--- What you have to do ---
Count every line in the data below where the word "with" appears, then state only that count.
------------------------------------------------------------------------
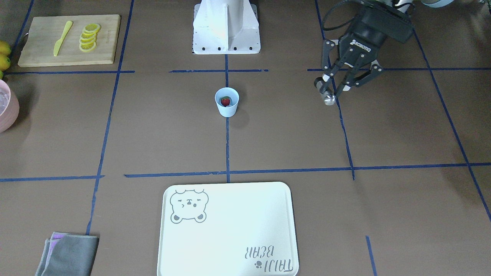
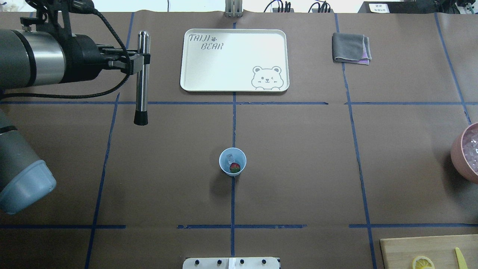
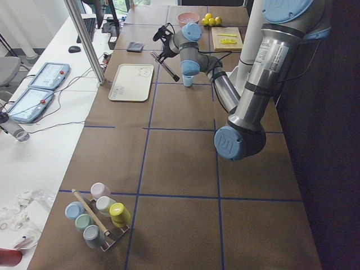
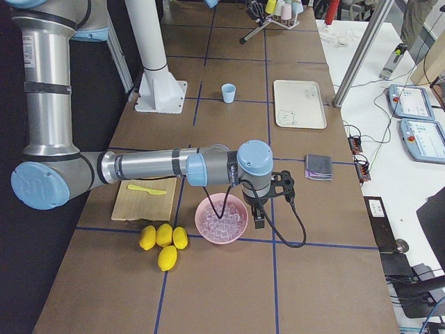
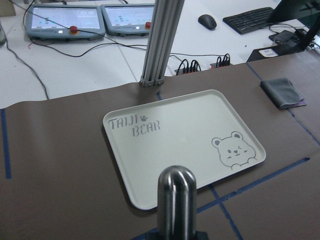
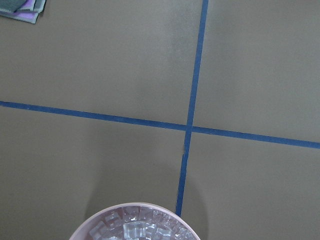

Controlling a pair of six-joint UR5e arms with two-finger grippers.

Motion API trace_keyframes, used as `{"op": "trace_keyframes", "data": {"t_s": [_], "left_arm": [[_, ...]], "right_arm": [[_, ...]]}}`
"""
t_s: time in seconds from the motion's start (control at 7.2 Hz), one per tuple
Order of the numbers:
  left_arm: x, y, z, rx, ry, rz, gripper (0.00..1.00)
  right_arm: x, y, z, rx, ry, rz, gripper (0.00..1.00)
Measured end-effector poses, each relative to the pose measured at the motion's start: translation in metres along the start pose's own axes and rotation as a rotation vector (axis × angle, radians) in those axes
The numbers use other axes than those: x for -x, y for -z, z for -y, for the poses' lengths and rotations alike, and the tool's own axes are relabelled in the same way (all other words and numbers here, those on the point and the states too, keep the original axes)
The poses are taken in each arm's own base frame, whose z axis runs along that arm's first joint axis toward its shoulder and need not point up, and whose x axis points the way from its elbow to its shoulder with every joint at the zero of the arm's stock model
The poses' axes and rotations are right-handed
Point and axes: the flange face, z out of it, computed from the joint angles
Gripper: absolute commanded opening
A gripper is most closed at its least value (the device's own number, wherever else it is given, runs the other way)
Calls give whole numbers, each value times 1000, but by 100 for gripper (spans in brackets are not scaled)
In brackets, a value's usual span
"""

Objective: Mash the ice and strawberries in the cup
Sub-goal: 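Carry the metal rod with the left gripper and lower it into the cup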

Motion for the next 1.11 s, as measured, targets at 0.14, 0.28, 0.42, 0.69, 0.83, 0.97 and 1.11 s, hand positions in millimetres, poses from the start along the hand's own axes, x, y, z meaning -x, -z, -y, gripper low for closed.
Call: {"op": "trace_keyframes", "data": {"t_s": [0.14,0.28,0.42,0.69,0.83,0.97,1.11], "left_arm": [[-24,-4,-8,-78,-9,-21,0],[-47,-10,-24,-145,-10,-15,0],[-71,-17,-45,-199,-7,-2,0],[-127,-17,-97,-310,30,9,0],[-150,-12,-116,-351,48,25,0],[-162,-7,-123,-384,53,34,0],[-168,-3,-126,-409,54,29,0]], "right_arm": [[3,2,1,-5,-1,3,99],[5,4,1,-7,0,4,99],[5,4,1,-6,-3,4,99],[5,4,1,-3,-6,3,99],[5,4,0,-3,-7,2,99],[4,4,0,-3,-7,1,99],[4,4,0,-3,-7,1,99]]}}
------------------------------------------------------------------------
--- Expected answer ---
3